Obviously, fingerprint distances that are large with the original fingerprint should remain large with the compressed fingerprint. In the same way, short distances should remain short. If this is the case, all the points in a correlation plot between the fingerprint distances arising from the original and the compressed fingerprint will lie on or close to the diagonal. If there are points far away from the diagonal and, in particular, if some fingerprint distances of the compressed fingerprint are small, whereas the original distances are large, there is a loss of information.
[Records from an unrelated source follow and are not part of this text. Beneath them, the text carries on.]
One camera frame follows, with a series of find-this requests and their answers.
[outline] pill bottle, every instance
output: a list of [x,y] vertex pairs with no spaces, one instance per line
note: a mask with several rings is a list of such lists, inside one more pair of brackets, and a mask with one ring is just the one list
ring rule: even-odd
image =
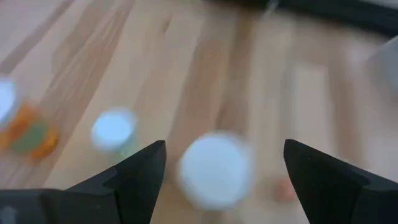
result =
[[180,189],[201,210],[233,208],[252,186],[250,152],[243,138],[227,131],[199,137],[178,164]]
[[110,165],[127,159],[138,151],[136,123],[134,113],[127,108],[102,112],[91,129],[94,149],[105,154]]
[[0,148],[38,162],[58,143],[58,131],[21,97],[16,85],[0,77]]

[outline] orange pill bottle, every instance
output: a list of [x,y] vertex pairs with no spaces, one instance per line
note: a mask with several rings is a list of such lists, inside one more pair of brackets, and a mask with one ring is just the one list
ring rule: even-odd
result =
[[0,77],[0,148],[38,162],[57,143],[58,132],[21,98],[9,78]]

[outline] green label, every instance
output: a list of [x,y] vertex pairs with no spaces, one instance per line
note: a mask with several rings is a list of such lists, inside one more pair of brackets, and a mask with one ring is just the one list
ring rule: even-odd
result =
[[21,138],[11,144],[11,149],[20,154],[29,153],[31,150],[40,146],[46,134],[47,126],[38,119],[29,127]]

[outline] wooden floor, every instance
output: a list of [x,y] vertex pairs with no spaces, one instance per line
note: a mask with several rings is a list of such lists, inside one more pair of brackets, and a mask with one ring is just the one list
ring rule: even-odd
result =
[[[65,189],[112,165],[89,133],[121,105],[139,118],[141,146],[167,143],[152,223],[306,223],[299,203],[273,200],[286,138],[398,180],[398,108],[363,65],[384,37],[199,0],[3,0],[0,30],[0,73],[62,131],[37,166],[3,154],[4,189]],[[187,146],[213,129],[244,136],[257,159],[255,187],[216,221],[172,178]]]

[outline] white lid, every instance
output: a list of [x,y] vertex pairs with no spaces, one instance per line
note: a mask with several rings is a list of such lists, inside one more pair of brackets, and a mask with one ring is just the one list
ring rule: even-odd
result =
[[13,118],[17,107],[15,84],[7,77],[0,77],[0,129],[5,128]]
[[198,138],[180,161],[179,182],[198,207],[221,210],[241,200],[251,185],[248,146],[230,133]]
[[130,140],[136,117],[127,108],[115,108],[101,113],[91,129],[93,145],[100,151],[115,151]]

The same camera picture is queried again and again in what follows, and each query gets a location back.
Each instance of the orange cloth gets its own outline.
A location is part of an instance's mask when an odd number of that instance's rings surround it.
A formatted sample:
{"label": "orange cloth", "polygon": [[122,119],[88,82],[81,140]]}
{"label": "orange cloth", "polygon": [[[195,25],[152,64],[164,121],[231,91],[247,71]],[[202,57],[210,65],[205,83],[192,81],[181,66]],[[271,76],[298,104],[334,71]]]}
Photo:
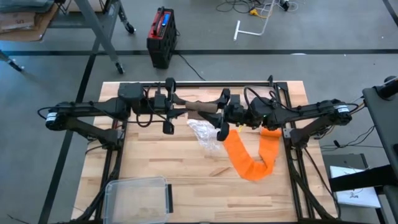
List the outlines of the orange cloth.
{"label": "orange cloth", "polygon": [[250,157],[237,130],[230,130],[224,147],[238,174],[246,180],[261,180],[272,173],[279,151],[279,138],[282,132],[263,129],[260,135],[259,155],[264,162],[256,162]]}

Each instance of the gray floor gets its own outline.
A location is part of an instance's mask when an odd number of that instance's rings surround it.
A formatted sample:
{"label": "gray floor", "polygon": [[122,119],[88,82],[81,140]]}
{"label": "gray floor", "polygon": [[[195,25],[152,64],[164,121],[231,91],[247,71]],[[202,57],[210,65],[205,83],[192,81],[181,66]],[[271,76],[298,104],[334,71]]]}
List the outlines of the gray floor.
{"label": "gray floor", "polygon": [[[398,11],[398,1],[390,0]],[[118,22],[113,42],[118,50],[144,50],[149,24],[157,7],[175,10],[181,38],[178,49],[398,49],[398,28],[382,1],[307,0],[295,12],[273,13],[262,37],[239,35],[233,42],[236,20],[246,30],[259,30],[261,20],[235,12],[215,11],[219,1],[123,1],[137,34],[127,35]],[[0,42],[3,50],[91,50],[90,30],[49,29],[40,43]],[[396,75],[398,56],[391,55],[187,55],[207,80],[303,80],[311,103],[337,98],[351,101],[363,88]],[[37,223],[64,133],[49,131],[36,115],[43,106],[74,100],[88,57],[16,57],[25,65],[20,74],[0,63],[0,223],[18,223],[7,214]],[[126,74],[120,76],[106,56],[96,59],[85,100],[97,100],[105,81],[199,80],[179,58],[168,70],[152,68],[148,56],[121,57]],[[363,110],[345,127],[337,128],[321,144],[348,142],[372,126]],[[373,133],[364,142],[380,145]],[[74,135],[61,179],[51,222],[67,221],[72,212],[84,161],[86,141]],[[387,164],[383,150],[345,148],[329,154],[364,153],[371,167]],[[343,219],[377,223],[373,210],[343,207]]]}

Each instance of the wooden tabletop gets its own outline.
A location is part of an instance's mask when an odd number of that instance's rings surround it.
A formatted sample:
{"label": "wooden tabletop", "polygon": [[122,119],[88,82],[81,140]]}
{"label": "wooden tabletop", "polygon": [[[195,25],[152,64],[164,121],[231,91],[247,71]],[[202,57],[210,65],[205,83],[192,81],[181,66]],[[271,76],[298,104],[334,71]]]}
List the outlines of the wooden tabletop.
{"label": "wooden tabletop", "polygon": [[[308,103],[303,82],[287,82],[293,106]],[[117,96],[119,83],[105,82],[99,100]],[[222,87],[177,87],[177,95],[189,101],[210,101],[220,96]],[[256,87],[261,96],[268,96],[269,88]],[[232,87],[231,94],[242,94],[242,87]],[[94,125],[109,128],[111,119],[97,117]],[[298,127],[310,121],[297,122]],[[129,124],[126,131],[120,179],[164,176],[172,184],[174,212],[169,222],[294,222],[292,189],[282,138],[279,155],[271,175],[257,182],[240,178],[221,145],[207,150],[200,146],[193,129],[187,125],[187,115],[173,120],[174,135],[162,133],[162,123],[148,128]],[[246,150],[260,161],[259,129],[243,128],[240,137]],[[98,146],[94,142],[89,148]],[[307,147],[327,180],[325,165],[318,141],[310,140]],[[72,218],[81,214],[100,189],[106,151],[97,149],[87,154],[76,196]],[[303,156],[310,190],[332,215],[336,214],[333,199],[315,171],[308,157]],[[300,190],[303,213],[307,216]]]}

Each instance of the clear plastic container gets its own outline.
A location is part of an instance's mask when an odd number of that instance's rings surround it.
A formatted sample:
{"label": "clear plastic container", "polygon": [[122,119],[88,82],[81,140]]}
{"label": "clear plastic container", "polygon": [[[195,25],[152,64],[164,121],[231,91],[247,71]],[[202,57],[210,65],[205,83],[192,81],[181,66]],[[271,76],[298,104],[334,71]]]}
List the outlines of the clear plastic container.
{"label": "clear plastic container", "polygon": [[165,223],[168,217],[164,177],[114,180],[106,186],[104,224]]}

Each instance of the clear plastic bag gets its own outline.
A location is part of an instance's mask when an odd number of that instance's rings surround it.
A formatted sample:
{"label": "clear plastic bag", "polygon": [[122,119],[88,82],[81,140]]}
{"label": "clear plastic bag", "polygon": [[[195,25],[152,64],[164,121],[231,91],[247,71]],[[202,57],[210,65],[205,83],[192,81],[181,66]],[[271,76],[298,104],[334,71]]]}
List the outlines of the clear plastic bag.
{"label": "clear plastic bag", "polygon": [[222,149],[222,143],[217,141],[217,132],[219,129],[215,129],[208,121],[189,119],[187,123],[194,130],[199,144],[207,151],[215,152]]}

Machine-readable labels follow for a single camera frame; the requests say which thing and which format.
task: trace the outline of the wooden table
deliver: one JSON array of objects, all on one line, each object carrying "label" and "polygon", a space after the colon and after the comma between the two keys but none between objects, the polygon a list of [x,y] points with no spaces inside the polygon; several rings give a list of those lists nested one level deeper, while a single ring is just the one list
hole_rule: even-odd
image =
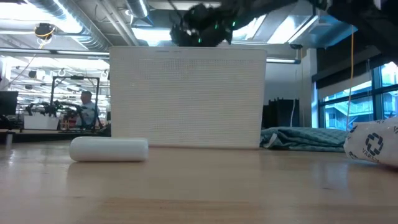
[{"label": "wooden table", "polygon": [[398,173],[340,153],[151,149],[145,163],[73,163],[67,142],[14,148],[0,149],[2,224],[398,222]]}]

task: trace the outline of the black monitor
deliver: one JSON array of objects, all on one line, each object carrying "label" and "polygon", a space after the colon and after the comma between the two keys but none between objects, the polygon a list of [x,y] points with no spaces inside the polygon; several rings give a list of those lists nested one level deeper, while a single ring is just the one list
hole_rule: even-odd
[{"label": "black monitor", "polygon": [[17,91],[0,91],[0,114],[15,115],[18,102]]}]

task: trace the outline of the white box
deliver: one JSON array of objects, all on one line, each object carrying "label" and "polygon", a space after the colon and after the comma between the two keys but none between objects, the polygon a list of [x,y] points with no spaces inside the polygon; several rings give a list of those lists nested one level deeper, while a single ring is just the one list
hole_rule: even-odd
[{"label": "white box", "polygon": [[59,119],[43,116],[41,114],[24,116],[25,129],[57,130]]},{"label": "white box", "polygon": [[111,48],[112,137],[259,147],[266,51]]}]

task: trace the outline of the white foam roller
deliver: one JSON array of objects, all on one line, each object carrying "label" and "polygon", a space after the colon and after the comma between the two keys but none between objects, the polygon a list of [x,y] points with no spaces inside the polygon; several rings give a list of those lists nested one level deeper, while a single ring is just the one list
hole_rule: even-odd
[{"label": "white foam roller", "polygon": [[78,137],[69,148],[70,157],[78,162],[141,162],[148,152],[144,138]]}]

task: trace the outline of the person
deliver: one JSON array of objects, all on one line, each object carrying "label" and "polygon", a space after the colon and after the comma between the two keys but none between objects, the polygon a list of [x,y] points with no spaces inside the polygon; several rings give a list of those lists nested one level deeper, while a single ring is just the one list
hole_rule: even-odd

In Fig. 7, we show the correlation plot between the original fingerprints and the LS- and CUR-reduced fingerprints using OM, SOAP,^{5} atom-centered Behler–Parrinello symmetry functions (ACSF),^{6,43} and Zernike fingerprints^{44} for our above-mentioned test of 1000 C_{60} clusters with 1000 × 60 atomic environments. We used the same fingerprint parameters for OM as in Sec. III A. For SOAP, we used the following parameters: *l*_{max} = *n*_{max} = 8, *r*_{δ} = 4.0 Å, and *σ* = 0.5 Å. We used the standard parameters for ACSF.^{6} For Zernike, we used *n*_{max} = 20. The cutoff radius is 6 Å for all the fingerprints. The software QUIP^{45} is used to generate the ACSF and SOAP fingerprints. For the Zernike fingerprint, we used the software atomistic machine-learning package (AMP).^{44} We reduced the length of the fingerprints to *l* = 16 in all cases. As can be seen in Fig. 7, the correlation is almost diagonal in the case of LS, which indicates that vast majority of the information of the original fingerprint is retained in the LS-reduced fingerprint. There are, however, some deviations from the diagonal in the correlation plot between the original fingerprint and CUR-reduced fingerprint, which indicates that some information is lost in the CUR-decomposition.

## IV. CONCLUSION

We have introduced an algorithm to construct a largest simplex in the space spanned by a large set of atomic environment fingerprint vectors. The number of corners of this LS gives the effective dimension of the fingerprint vector space. The corners themselves represent landmark environments that can be used to analyze structures with a large number of atoms in a fully automatic way. Hence, in contrast to other methods, it is not necessary to include into our analysis tool criteria that are based on human expectations of what kind of environments are expected to be encountered in this system. We show that this analysis method can be used to detect grain boundaries and other typical environments in multi-grain metallic systems and to classify atomic environments in a carbon cluster in a way that is consistent with basic chemical intuition. Since only those components of the fingerprint vector that are inside the space spanned by the LS are relevant, projecting the fingerprint into the space spanned by the LS reduces the length of the fingerprint without any significant loss of information. Therefore, the method can also be used as a data compression method for fingerprints.

## SUPPLEMENTARY MATERIAL

See the supplementary material for the structures in Fig. 6.

## ACKNOWLEDGMENTS

The authors thank Dr. Pablo Piaggi for providing us the nanocrystalline Al data. The authors acknowledge that this research was supported by NCCR MARVEL and funded by the Swiss National Science Foundation. Structures were visualized using VESTA^{46} and Ovito^{41} packages. The calculations were performed on the computational resources of the Swiss National Supercomputer (CSCS) under project s963 and on the Scicore computing center of the University of Basel.

## DATA AVAILABILITY

The data that support the findings of this study are available from the corresponding author upon reasonable request.